Anche in questo caso, lei ci consegna un punto di vista interessante, non allineato. Dunque, non condivide?
«Direi che quella posizione non mi è piaciuta, anche se la ovviamente la comprendo. Ma non sono io a dirlo. Basta guardare alla storia della chiesa. Noi ci siamo sempre adattati ai cambiamenti. La chiesa non è un monolite, al quale devono adeguarsi i fedeli, ma qualcosa in movimento a sua volta. Questo intervento così netto, quindi, non lo condivido. Questo è il momento in cui dobbiamo appoggiarci l’un l’altro e noi dobbiamo immaginare di fare il nostro dovere in tutti i modi possibili».
Come?
«I tentativi in corso sono già tanti, spesso sfociano nell’umorismo. Penso a questo modo di utilizzare lo streaming, i cellulari, i computer. Molti di noi non hanno dimestichezza e così è successo che c’è stato chi ha premuto per sbaglio il tasto per trasformarsi in coniglio o in superman. Ma io apprezzo di più chi ha provato ad adattarsi, quei preti che non si sono fermati, piuttosto che il rinchiudersi nella messa tradizionale. Ho visto confratelli che fanno la catechesi in streaming. L’oratorio di Capocastello ha organizzato un quiz venerdì e sabato via Pc, e questo sabato, nello stesso modo, organizzeremo una caccia al tesoro. Senza uscire di casa. Abbiamo l’intelligenza e la fantasia, e questa è una bella sfida per tutti. Inventiamoci il modo di essere chiesa anche in questo tempo drammatico segnato dal Coronavirus.
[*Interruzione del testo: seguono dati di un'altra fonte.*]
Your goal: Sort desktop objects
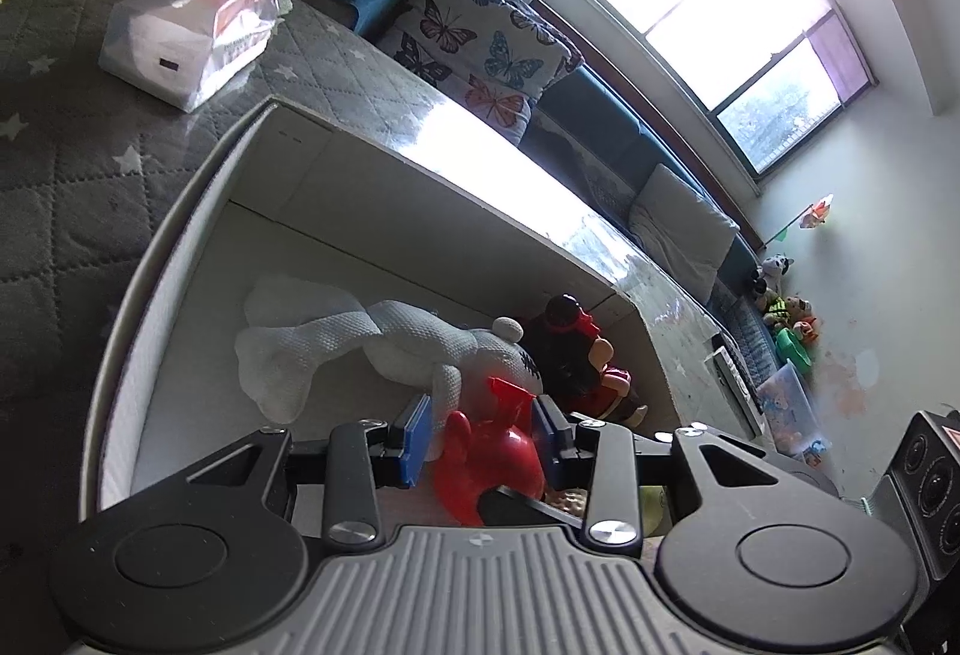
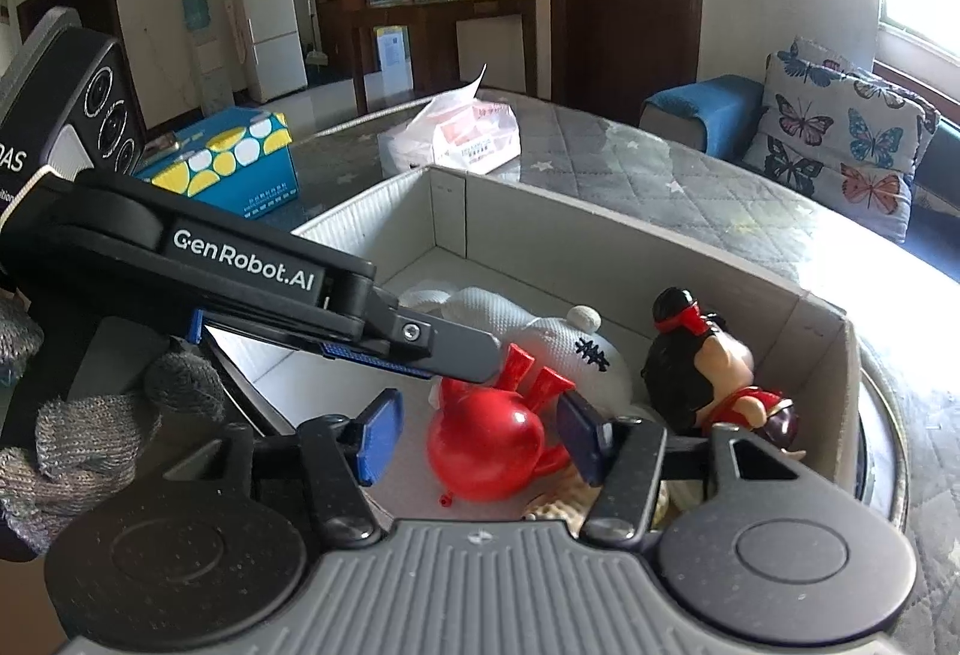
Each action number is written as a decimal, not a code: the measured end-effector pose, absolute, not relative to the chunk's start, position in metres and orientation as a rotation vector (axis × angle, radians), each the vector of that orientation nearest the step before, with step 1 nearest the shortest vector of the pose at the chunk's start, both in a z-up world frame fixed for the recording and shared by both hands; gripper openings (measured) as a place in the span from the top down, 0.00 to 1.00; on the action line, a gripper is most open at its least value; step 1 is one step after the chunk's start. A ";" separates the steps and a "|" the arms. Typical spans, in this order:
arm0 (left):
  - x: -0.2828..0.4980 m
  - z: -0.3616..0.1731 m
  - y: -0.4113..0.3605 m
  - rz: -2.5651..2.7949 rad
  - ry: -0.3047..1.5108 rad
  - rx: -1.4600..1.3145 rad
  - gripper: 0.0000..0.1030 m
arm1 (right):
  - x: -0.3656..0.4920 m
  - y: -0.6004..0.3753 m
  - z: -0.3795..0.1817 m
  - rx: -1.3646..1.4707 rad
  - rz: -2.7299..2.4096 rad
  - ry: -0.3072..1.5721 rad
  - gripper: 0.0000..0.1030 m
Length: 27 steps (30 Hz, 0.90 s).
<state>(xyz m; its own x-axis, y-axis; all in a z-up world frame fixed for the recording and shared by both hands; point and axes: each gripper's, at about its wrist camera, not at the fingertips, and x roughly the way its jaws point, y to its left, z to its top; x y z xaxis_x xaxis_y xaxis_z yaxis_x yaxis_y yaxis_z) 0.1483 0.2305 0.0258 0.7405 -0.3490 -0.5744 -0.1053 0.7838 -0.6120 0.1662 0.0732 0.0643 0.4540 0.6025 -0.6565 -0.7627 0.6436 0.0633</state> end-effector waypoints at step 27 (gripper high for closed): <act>0.048 0.066 0.167 -0.036 0.611 -0.411 0.62 | 0.071 -0.005 0.089 -0.067 0.732 0.510 0.00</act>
<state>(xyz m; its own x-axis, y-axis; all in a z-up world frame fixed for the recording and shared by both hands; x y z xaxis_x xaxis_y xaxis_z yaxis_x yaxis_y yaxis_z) 0.0482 0.1670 0.0659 0.8210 -0.1524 -0.5501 -0.0873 0.9188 -0.3849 0.0713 -0.0046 0.0888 0.6277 0.6221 -0.4680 -0.6541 0.7474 0.1162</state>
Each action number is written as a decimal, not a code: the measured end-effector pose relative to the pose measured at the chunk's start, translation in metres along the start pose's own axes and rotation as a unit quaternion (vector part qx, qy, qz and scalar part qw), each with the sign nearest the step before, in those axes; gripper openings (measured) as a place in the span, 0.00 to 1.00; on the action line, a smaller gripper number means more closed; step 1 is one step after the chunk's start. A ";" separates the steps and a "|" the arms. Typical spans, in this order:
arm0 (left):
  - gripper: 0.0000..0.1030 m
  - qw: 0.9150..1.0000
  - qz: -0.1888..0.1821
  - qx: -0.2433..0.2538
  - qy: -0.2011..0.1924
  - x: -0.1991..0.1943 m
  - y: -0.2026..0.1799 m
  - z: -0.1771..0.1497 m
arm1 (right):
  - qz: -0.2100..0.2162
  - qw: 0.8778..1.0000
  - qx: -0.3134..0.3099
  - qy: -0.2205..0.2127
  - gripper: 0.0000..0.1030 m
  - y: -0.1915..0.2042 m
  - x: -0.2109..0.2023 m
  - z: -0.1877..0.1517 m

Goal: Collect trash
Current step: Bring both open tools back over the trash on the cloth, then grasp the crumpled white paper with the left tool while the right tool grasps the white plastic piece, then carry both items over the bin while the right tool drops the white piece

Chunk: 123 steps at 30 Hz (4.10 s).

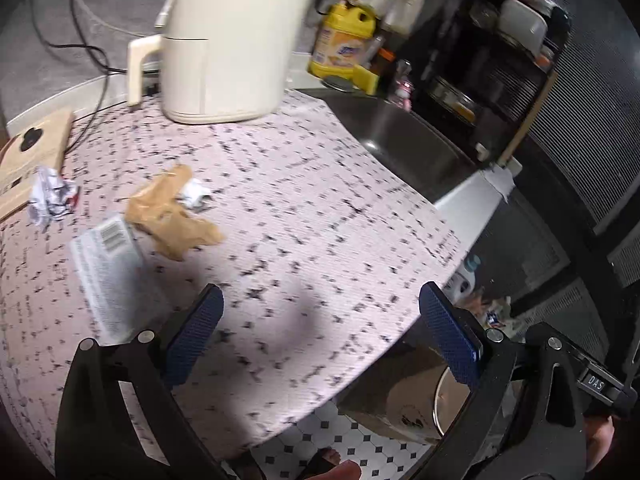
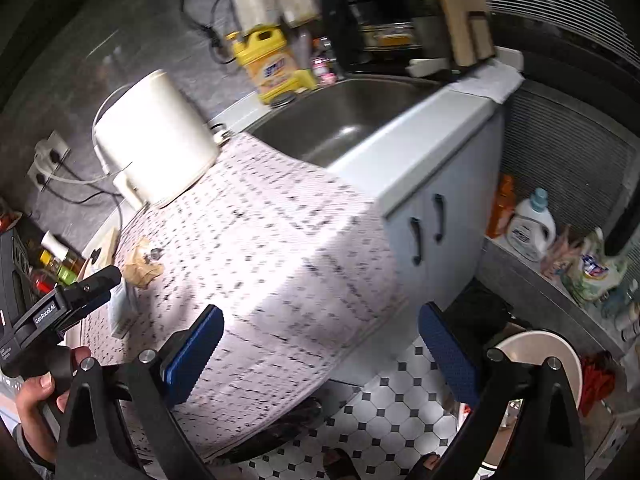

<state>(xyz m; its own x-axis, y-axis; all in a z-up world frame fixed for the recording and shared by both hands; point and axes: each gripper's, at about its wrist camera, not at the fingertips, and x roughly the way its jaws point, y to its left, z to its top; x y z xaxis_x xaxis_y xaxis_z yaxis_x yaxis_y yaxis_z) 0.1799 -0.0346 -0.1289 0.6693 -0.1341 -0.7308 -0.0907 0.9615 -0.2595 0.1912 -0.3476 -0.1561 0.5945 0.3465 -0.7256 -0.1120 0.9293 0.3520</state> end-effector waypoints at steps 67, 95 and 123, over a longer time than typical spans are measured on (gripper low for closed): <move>0.35 0.985 0.087 -0.152 -0.012 0.011 0.272 0.050 | 0.099 0.978 -0.143 0.112 0.24 0.275 0.236 0.049; 0.35 0.999 -0.014 -0.034 -0.037 -0.007 0.071 0.050 | 0.049 0.996 -0.066 0.023 0.24 0.101 0.068 0.052; 0.35 0.969 -0.174 0.149 0.091 0.074 -0.192 -0.036 | -0.118 0.984 0.133 -0.021 0.27 -0.174 -0.083 -0.043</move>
<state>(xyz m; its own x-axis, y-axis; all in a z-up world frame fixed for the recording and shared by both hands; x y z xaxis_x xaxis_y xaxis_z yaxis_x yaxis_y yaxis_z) 0.2198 -0.2375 -0.1560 0.4776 -0.4774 -0.7375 0.3536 0.8729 -0.3361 0.1270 -0.5324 -0.1820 0.6126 0.1136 -0.7822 0.2422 0.9150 0.3226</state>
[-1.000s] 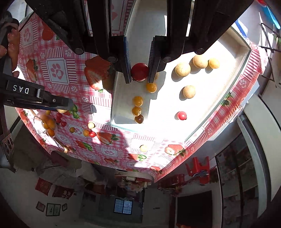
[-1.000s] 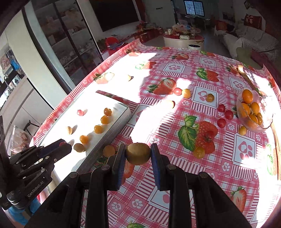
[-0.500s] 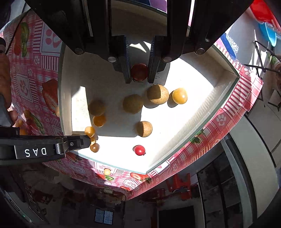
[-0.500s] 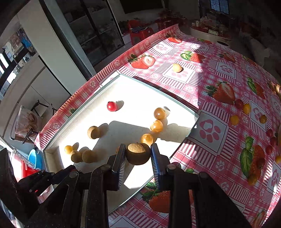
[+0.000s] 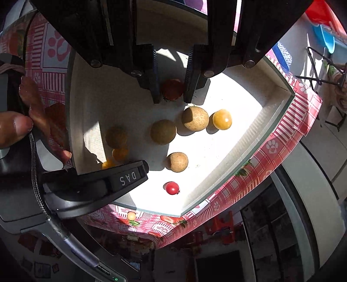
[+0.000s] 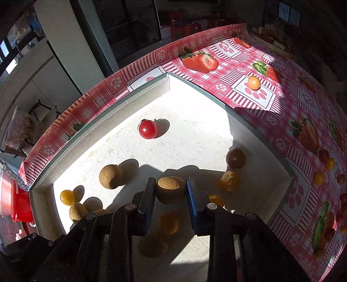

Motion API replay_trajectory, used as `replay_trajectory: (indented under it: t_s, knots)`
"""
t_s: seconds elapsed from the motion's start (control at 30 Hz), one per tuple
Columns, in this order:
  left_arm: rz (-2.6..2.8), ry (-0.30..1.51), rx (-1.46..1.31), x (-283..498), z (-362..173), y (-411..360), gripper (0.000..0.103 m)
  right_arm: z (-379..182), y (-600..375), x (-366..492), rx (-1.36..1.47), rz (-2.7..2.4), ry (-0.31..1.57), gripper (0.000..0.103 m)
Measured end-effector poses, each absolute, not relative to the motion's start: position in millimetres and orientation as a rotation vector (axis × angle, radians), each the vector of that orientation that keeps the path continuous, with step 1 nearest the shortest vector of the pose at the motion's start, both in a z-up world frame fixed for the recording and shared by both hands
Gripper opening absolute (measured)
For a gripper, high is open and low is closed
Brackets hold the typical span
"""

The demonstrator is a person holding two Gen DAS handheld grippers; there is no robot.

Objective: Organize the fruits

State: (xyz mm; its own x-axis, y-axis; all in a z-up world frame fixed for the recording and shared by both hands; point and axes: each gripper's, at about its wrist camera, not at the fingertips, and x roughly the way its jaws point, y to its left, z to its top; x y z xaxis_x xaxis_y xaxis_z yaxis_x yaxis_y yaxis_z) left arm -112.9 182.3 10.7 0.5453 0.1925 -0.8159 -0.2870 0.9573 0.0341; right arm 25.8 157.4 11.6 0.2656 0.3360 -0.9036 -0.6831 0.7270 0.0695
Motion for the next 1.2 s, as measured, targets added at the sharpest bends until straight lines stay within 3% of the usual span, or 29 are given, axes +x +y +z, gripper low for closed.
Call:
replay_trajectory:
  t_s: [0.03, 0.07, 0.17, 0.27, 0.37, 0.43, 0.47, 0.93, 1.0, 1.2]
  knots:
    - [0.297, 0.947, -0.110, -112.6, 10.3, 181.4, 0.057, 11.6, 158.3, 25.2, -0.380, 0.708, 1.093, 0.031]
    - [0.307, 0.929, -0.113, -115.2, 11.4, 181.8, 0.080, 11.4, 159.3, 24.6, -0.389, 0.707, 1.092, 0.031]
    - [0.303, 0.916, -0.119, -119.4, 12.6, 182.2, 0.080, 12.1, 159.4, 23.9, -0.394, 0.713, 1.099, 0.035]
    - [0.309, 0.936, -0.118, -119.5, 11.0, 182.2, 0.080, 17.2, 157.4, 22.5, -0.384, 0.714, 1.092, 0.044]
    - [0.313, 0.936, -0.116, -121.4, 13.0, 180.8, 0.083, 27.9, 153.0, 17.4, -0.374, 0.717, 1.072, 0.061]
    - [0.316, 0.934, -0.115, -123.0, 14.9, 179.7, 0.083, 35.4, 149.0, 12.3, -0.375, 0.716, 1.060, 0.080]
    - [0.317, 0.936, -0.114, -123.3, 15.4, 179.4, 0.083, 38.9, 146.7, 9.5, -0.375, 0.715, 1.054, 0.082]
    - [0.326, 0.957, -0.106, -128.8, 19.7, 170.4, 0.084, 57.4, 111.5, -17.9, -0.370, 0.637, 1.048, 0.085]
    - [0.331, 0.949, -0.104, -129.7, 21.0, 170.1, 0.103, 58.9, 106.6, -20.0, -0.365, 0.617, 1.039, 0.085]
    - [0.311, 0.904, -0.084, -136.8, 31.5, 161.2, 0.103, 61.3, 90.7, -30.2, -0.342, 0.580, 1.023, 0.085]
Rispetto alla peste del ‘300 o alle persecuzioni, oggi abbiamo tanti strumenti in più. E ringraziamo Dio per il fatto che ci siano».
In effetti, in questa fase, immaginare di poter riunire i fedeli al chiuso di una chiesa non sembra facile. Avete immaginato, comunque, soluzioni possibili per farlo?
«A dire la verità, io la vedo molto difficile. Come si farebbe? Ci fermiamo a quindici fedeli e non facciamo entrare il sedicesimo? Mettiamo un buttafuori all’ingresso? Io credo che sarà complicato, e preferisco aspettare un mese in più per riaprire le chiese in modo dignitoso. Non con il bilancino e con il metro un mano. Meglio avere ancora un po’ di pazienza. La fede ce la portiamo dentro, ed anche se è vero che dobbiamo ritrovarci insieme, io ho visto il papa da solo in Piazza San Pietro e il presidente della Repubblica omaggiare da solo il milite ignoto. So bene che non è l’ideale, ma è il modo giusto per dire che non ci arrendiamo».
Si ripartirà, almeno, con la possibilità di celebrare i riti funebri. Per molti sarà di conforto. Vede rischi in questo?
«Questo è certamente un fatto positivo. Per noi preti, è stato angosciante fare benedizioni rapide, a volta senza nemmeno un familiare. Un minimo di contatto, anche se non fisico, è il modo più saggio per colmare una lacuna e rispondere a un’esigenza di fede e di umanità. Mi sembra un giusto compromesso».